- [Exercise details]
Where does the string "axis" appear in the listing below? Copy every line where it does.
-=-=-=-=-
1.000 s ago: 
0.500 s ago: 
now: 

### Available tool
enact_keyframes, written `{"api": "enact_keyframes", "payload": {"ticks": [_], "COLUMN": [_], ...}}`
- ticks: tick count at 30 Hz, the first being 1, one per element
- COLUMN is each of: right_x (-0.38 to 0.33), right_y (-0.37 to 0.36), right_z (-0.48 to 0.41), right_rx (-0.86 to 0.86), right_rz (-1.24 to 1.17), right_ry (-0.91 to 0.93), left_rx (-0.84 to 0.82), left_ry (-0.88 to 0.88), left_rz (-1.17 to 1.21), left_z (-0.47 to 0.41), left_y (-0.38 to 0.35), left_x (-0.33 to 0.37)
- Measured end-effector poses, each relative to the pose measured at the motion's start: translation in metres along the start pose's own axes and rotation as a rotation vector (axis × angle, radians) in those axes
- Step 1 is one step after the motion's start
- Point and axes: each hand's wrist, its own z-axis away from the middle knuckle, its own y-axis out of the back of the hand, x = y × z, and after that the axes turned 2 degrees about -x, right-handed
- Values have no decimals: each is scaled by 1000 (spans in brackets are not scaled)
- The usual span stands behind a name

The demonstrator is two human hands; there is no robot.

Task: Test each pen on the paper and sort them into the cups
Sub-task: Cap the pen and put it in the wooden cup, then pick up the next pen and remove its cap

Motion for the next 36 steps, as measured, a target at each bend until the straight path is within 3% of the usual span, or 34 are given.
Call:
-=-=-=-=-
- [Output of the task]
- Measured end-effector poses, each relative to the pose measured at the motion's start: translation in metres along the start pose's own axes and rotation as a rotation vector (axis × angle, radians) in those axes
- Point and axes: each hand's wrist, its own z-axis away from the middle knuckle, its own y-axis out of the back of the hand, x = y × z, and after that the axes turned 2 degrees about -x, right-handed

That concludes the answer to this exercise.